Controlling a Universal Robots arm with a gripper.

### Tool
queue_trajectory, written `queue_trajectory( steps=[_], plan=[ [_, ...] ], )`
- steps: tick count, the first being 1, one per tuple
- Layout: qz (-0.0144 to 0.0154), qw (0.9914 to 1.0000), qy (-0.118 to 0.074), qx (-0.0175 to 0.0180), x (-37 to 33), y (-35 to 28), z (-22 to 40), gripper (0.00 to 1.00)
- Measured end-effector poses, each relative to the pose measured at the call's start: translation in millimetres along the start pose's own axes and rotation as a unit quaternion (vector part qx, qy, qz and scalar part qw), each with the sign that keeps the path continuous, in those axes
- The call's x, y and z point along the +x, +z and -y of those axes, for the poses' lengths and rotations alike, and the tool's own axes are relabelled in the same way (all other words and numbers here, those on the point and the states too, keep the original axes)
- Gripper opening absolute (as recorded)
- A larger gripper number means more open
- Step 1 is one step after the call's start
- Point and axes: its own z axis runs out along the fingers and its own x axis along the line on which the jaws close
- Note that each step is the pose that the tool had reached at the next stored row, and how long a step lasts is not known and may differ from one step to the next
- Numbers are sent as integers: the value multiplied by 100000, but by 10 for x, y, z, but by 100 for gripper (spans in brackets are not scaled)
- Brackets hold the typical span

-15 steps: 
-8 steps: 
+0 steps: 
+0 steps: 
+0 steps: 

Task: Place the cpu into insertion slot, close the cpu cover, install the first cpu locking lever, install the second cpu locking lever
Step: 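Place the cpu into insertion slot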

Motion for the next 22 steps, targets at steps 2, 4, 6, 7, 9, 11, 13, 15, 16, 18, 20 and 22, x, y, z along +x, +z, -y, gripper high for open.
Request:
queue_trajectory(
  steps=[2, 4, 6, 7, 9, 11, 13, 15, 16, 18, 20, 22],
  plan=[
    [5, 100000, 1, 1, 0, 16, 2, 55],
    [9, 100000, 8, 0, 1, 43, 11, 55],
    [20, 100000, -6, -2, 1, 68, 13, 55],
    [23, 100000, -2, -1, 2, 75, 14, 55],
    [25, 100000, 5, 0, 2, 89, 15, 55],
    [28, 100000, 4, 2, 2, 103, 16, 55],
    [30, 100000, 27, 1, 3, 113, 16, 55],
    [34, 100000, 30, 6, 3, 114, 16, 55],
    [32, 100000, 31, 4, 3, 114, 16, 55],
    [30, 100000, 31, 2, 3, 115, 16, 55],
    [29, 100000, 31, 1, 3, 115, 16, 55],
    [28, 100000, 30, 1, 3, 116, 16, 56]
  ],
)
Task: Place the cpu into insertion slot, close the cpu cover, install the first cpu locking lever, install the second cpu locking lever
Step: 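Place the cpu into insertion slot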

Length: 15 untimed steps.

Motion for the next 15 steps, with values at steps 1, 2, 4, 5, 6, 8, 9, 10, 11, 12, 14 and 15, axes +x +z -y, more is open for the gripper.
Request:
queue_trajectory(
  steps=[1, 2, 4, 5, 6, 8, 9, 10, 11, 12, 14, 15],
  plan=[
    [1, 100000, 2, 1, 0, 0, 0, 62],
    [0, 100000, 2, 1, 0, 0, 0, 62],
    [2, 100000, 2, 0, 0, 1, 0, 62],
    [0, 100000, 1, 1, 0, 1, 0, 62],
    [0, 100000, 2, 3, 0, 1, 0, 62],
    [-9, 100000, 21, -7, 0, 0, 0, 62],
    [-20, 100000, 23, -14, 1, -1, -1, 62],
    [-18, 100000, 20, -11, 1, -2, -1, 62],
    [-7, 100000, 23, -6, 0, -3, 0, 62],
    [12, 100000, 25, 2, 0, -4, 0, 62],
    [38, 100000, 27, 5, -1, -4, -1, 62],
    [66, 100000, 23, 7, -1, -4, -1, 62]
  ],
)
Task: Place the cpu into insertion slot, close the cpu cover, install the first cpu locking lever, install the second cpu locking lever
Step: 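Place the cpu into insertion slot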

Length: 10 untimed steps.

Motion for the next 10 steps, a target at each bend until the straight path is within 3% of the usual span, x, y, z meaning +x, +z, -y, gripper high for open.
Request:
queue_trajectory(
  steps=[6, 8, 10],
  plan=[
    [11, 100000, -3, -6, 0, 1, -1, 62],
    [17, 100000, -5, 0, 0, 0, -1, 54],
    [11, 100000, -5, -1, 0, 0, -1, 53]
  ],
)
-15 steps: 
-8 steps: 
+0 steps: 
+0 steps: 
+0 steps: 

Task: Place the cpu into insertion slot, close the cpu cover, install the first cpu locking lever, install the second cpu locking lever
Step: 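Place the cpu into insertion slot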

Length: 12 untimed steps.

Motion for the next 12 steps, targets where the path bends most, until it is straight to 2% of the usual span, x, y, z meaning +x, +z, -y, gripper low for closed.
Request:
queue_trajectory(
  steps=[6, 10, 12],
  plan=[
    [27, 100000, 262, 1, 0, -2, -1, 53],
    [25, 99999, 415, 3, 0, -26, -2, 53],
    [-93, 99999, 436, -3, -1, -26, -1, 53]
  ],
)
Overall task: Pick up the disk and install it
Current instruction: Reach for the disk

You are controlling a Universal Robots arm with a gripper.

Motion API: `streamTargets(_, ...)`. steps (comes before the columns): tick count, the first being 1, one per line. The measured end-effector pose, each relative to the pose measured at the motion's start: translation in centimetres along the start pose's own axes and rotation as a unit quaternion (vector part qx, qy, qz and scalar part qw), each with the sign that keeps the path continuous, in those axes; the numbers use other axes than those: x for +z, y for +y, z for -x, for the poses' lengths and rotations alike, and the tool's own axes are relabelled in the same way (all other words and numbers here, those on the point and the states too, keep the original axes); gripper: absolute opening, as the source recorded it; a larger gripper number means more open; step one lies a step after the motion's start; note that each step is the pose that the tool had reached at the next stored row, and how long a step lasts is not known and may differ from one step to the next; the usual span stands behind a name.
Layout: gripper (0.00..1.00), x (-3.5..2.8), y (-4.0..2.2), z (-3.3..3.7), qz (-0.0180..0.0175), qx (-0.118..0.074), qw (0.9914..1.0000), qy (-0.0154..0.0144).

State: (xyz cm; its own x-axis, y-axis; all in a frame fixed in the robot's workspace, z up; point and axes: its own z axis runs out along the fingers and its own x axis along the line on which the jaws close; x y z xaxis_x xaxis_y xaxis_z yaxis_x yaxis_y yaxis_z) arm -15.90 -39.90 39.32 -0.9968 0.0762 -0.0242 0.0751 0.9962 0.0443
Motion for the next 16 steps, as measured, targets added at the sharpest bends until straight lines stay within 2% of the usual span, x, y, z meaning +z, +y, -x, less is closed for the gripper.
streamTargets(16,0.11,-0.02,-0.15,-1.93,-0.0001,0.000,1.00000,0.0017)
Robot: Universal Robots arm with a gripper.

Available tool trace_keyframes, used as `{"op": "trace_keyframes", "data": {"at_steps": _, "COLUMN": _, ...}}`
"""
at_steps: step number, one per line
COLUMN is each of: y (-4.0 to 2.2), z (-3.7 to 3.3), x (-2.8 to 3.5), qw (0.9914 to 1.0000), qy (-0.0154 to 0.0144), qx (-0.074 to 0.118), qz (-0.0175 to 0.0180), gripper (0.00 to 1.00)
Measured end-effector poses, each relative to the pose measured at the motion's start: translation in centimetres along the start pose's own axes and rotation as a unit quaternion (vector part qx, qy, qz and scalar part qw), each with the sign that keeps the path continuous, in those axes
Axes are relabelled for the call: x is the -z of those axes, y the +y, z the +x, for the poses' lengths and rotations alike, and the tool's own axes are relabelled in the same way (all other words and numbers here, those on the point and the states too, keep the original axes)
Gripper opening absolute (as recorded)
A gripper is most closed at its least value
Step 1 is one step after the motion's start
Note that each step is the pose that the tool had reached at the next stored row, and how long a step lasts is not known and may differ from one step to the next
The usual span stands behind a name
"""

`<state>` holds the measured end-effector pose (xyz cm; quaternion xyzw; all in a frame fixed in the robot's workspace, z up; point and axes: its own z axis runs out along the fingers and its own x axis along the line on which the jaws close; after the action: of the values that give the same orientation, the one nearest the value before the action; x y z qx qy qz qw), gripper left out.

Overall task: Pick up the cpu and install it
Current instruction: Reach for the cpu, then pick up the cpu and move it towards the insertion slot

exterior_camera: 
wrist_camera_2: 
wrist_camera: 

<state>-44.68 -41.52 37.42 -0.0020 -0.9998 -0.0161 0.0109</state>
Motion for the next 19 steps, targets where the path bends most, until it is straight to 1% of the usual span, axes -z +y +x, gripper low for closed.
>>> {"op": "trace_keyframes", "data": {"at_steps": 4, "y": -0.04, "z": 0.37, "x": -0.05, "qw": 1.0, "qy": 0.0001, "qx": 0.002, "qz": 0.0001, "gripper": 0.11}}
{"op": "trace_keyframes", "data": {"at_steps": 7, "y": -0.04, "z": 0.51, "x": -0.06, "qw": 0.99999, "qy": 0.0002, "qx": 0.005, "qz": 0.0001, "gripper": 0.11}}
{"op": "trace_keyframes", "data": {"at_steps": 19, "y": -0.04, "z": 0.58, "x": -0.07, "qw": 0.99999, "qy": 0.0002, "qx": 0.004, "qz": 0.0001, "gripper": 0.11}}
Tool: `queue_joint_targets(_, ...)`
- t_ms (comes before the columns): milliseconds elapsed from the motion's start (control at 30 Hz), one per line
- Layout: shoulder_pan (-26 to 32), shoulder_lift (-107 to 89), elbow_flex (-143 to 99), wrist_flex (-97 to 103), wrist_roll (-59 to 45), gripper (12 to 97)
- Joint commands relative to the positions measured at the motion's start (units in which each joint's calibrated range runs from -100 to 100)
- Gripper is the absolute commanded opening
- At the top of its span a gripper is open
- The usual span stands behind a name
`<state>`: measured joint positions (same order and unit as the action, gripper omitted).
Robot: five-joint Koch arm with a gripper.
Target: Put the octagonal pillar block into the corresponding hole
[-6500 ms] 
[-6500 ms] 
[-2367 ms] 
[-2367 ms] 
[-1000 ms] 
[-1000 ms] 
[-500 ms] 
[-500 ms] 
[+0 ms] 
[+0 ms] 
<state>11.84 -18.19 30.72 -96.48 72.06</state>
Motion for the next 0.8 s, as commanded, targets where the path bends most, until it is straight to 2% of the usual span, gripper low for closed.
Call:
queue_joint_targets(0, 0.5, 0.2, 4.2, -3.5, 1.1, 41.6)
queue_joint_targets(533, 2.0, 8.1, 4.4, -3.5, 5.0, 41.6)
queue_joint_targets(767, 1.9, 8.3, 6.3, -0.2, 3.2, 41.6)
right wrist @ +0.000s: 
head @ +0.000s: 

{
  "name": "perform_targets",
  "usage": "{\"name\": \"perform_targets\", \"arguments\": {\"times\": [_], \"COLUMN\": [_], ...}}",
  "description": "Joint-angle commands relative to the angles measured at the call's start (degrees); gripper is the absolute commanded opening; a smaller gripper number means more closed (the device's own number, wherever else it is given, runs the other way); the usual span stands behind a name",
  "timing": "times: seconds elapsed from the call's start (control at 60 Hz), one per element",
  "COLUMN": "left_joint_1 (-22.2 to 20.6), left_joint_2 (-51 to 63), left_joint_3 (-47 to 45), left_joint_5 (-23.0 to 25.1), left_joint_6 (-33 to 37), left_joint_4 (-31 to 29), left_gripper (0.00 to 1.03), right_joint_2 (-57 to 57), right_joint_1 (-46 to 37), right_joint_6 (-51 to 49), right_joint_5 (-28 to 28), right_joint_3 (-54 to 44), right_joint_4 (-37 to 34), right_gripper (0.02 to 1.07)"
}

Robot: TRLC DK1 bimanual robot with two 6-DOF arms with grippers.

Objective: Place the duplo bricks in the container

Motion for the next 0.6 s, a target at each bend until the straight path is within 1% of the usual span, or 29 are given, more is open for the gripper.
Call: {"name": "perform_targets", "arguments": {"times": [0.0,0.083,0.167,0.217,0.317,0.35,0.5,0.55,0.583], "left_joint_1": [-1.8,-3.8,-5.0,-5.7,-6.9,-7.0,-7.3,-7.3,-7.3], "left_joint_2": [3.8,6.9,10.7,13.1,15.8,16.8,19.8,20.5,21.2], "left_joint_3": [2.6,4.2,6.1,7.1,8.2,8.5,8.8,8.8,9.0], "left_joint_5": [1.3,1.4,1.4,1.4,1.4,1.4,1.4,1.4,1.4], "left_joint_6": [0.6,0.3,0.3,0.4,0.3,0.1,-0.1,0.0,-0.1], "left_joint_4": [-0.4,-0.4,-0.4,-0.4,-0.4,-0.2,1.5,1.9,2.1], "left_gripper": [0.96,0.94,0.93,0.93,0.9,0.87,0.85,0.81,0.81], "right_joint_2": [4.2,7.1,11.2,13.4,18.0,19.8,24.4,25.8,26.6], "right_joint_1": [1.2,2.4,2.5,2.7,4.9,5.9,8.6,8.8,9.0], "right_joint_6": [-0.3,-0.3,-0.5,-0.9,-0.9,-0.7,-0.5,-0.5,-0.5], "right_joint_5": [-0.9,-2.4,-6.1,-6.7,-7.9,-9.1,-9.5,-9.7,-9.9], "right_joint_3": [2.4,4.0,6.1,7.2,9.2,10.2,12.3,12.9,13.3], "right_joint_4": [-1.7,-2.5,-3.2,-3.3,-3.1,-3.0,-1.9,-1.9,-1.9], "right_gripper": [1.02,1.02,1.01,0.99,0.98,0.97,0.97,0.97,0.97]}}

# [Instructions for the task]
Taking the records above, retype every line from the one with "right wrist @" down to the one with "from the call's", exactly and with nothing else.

# [Task result]
right wrist @ +0.000s: 
head @ +0.000s: 

{
  "name": "perform_targets",
  "usage": "{\"name\": \"perform_targets\", \"arguments\": {\"times\": [_], \"COLUMN\": [_], ...}}",
  "description": "Joint-angle commands relative to the angles measured at the call's start (degrees); gripper is the absolute commanded opening; a smaller gripper number means more closed (the device's own number, wherever else it is given, runs the other way); the usual span stands behind a name",
  "timing": "times: seconds elapsed from the call's start (control at 60 Hz), one per element",

No additional answer text is required.